──────── INFORMATION SUPPLIED

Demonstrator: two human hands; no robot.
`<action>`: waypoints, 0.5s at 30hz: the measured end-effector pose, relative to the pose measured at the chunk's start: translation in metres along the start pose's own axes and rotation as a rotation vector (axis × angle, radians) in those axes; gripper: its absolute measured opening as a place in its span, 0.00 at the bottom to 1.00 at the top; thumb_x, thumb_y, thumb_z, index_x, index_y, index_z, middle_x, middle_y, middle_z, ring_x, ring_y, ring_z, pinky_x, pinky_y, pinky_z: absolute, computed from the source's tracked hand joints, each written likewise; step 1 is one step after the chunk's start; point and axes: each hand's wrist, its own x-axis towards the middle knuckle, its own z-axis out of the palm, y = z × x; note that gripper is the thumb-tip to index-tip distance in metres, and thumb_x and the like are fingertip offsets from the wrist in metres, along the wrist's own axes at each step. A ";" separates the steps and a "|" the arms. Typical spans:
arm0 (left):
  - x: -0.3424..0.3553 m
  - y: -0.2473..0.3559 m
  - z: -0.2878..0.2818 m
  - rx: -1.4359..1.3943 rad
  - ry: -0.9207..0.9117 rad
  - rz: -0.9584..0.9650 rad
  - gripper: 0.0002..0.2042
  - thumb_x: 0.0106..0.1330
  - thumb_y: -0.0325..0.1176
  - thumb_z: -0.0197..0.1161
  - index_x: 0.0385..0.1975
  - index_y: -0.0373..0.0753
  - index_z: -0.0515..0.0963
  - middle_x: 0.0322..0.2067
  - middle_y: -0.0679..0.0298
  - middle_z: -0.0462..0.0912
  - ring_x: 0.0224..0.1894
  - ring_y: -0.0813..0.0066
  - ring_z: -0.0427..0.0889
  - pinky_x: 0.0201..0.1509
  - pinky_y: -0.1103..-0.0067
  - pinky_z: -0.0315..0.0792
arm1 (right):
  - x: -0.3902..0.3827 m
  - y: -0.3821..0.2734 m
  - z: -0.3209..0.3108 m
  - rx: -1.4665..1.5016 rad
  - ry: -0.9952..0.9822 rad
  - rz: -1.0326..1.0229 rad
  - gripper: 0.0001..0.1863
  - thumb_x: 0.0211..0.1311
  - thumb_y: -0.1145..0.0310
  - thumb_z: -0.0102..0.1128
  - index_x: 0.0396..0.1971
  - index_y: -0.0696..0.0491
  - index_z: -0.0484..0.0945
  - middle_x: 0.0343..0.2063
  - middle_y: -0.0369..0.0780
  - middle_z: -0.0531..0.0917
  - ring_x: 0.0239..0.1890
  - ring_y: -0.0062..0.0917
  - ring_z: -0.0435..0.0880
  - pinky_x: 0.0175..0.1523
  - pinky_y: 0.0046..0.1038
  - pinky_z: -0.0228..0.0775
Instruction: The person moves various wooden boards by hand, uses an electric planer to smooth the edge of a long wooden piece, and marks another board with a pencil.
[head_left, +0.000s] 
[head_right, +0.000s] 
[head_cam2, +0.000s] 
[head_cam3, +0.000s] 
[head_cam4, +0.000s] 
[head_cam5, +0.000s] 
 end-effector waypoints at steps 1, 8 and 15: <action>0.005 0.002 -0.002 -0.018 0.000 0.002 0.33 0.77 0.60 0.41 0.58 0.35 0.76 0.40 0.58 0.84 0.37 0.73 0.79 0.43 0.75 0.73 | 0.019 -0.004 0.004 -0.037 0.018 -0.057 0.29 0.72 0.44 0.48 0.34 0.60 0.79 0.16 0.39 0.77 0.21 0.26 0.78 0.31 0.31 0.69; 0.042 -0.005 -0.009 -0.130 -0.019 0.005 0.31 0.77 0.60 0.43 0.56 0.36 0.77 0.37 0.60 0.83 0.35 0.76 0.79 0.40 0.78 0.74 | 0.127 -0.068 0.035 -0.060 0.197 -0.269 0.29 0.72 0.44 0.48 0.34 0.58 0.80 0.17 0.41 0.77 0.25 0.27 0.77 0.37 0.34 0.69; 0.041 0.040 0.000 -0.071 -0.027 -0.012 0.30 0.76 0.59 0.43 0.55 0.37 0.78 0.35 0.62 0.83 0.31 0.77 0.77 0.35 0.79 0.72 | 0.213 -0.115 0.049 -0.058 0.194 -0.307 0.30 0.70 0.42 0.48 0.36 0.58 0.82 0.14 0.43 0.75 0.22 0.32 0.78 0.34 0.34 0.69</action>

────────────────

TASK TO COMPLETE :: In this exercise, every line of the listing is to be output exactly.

TASK RESULT ::
Demonstrator: two human hands; no robot.
`<action>`: waypoints, 0.5s at 30hz: the measured end-effector pose, relative to the pose measured at the chunk's start: translation in metres along the start pose's own axes and rotation as a rotation vector (axis × angle, radians) in those axes; gripper: its absolute measured opening as a place in its span, 0.00 at the bottom to 1.00 at the top; thumb_x, thumb_y, thumb_z, index_x, index_y, index_z, middle_x, middle_y, middle_z, ring_x, ring_y, ring_z, pinky_x, pinky_y, pinky_z: absolute, computed from the source's tracked hand joints, each written likewise; step 1 is one step after the chunk's start; point and axes: each hand's wrist, its own x-axis towards the middle knuckle, its own z-axis out of the palm, y = z × x; note that gripper is the thumb-tip to index-tip distance in metres, and thumb_x and the like are fingertip offsets from the wrist in metres, along the wrist's own axes at each step. A ";" separates the steps and a "|" the arms. Typical spans:
arm0 (left):
  - x: -0.3424..0.3553 m
  - y: -0.2473..0.3559 m
  - z: -0.2878..0.2818 m
  - rx: -1.4359..1.3943 rad
  - ry: -0.9207..0.9117 rad
  - rz: -0.9584..0.9650 rad
  - gripper: 0.0002..0.2042
  - thumb_x: 0.0106..0.1330
  - thumb_y: -0.0325..0.1176
  - thumb_z: -0.0197..0.1161
  - index_x: 0.0385..0.1975
  - index_y: -0.0373..0.0753
  - index_z: -0.0515..0.0963
  - middle_x: 0.0322..0.2067
  - middle_y: -0.0679..0.0298
  - middle_z: -0.0462..0.0912
  - ring_x: 0.0224..0.1894
  - ring_y: -0.0813..0.0066
  - ring_z: -0.0427..0.0889
  - pinky_x: 0.0201..0.1509
  - pinky_y: -0.1103..-0.0067
  - pinky_z: -0.0315..0.0792
arm1 (right):
  - x: -0.3902..0.3827 m
  - y: -0.3821..0.2734 m
  - z: -0.3209..0.3108 m
  - rx: -1.4665..1.5016 rad
  - ry: -0.9952..0.9822 rad
  - rz: -1.0326..1.0229 rad
  - gripper: 0.0001..0.1863
  - thumb_x: 0.0211..0.1311
  - thumb_y: -0.1145..0.0310
  - thumb_z: -0.0102..0.1128
  - index_x: 0.0396..0.1971
  - index_y: -0.0696..0.0491
  - index_z: -0.0484..0.0945
  - middle_x: 0.0343..0.2063
  - middle_y: -0.0369..0.0780
  - middle_z: -0.0531..0.0917
  - ring_x: 0.0239..0.1890
  - ring_y: -0.0062..0.0917
  - ring_z: -0.0435..0.0880
  - pinky_x: 0.0175..0.1523
  - pinky_y: 0.0046..0.1038
  - pinky_z: -0.0228..0.0775
Instruction: The person moves various wooden boards by hand, uses an electric planer to smooth the edge of a long wooden piece, and marks another board with a pencil.
[head_left, +0.000s] 
[head_right, +0.000s] 
[head_cam2, +0.000s] 
[head_cam3, +0.000s] 
[head_cam4, +0.000s] 
[head_cam5, +0.000s] 
 end-effector waypoints at steps 1, 8 and 15: <action>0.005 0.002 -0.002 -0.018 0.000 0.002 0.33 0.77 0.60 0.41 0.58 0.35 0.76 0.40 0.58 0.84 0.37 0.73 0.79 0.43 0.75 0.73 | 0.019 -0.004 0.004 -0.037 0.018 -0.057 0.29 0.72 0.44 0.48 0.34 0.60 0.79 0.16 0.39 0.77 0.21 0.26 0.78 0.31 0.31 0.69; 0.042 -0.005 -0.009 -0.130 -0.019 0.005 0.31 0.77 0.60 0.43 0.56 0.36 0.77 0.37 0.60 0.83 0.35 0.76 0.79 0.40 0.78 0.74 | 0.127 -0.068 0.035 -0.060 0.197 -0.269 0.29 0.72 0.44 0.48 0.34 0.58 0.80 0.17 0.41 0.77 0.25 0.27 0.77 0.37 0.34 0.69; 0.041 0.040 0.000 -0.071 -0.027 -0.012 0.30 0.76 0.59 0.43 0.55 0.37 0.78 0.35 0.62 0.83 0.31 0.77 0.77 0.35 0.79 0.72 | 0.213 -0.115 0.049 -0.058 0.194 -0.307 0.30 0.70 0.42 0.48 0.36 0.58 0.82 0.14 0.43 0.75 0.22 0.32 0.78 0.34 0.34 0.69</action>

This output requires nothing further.